Exercise description
Every line with "outline" in it should be copied from the data.

Given information
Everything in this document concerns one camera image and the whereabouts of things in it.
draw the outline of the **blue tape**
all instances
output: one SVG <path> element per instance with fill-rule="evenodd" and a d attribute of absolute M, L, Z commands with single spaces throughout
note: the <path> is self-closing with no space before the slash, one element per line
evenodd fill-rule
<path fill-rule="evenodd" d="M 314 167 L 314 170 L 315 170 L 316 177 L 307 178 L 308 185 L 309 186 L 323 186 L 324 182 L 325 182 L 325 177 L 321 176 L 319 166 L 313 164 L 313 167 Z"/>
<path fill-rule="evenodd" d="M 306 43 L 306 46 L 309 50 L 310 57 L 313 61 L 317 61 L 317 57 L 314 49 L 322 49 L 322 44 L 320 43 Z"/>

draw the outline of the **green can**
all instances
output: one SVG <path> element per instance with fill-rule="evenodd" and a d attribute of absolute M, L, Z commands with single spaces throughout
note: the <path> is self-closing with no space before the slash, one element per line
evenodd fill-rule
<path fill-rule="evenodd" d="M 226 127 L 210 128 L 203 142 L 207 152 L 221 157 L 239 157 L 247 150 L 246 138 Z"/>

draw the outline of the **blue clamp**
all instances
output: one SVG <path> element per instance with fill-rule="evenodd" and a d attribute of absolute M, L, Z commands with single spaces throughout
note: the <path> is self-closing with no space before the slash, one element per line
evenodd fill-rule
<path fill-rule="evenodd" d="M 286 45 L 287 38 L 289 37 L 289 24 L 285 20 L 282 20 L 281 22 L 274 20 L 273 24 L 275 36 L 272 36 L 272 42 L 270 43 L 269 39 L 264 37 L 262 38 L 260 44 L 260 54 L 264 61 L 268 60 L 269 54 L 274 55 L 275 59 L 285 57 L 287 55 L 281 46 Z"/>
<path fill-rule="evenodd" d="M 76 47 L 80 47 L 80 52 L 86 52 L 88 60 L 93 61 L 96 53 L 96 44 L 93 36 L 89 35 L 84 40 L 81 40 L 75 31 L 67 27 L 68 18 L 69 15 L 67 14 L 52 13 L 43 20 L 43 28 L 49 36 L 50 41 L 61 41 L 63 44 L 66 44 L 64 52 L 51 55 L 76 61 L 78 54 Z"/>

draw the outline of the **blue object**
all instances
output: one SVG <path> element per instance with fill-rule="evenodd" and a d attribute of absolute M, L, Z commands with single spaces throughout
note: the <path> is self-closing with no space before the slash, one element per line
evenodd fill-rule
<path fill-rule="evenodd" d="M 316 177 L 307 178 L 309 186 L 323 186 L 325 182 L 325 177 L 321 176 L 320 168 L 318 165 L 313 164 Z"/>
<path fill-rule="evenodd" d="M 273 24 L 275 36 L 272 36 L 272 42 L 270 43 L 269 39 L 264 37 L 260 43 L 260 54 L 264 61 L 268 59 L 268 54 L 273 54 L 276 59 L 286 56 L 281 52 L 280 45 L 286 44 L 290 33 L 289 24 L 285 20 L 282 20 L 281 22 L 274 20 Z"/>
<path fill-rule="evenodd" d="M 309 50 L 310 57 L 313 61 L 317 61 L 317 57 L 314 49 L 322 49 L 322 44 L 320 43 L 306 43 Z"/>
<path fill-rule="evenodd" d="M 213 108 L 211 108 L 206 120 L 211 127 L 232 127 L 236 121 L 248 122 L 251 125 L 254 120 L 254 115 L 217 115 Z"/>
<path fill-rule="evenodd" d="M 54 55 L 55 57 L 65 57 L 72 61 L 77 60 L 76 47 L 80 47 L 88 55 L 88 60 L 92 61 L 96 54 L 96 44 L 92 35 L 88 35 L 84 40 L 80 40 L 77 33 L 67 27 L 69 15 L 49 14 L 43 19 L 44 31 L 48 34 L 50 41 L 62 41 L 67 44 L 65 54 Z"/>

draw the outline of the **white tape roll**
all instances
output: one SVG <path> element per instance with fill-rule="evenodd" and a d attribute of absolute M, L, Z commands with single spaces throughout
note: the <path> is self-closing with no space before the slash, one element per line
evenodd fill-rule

Expected answer
draw the outline of the **blue tape**
draw the outline of the **green can**
draw the outline of the **blue clamp**
draw the outline of the **blue object**
draw the outline of the **white tape roll**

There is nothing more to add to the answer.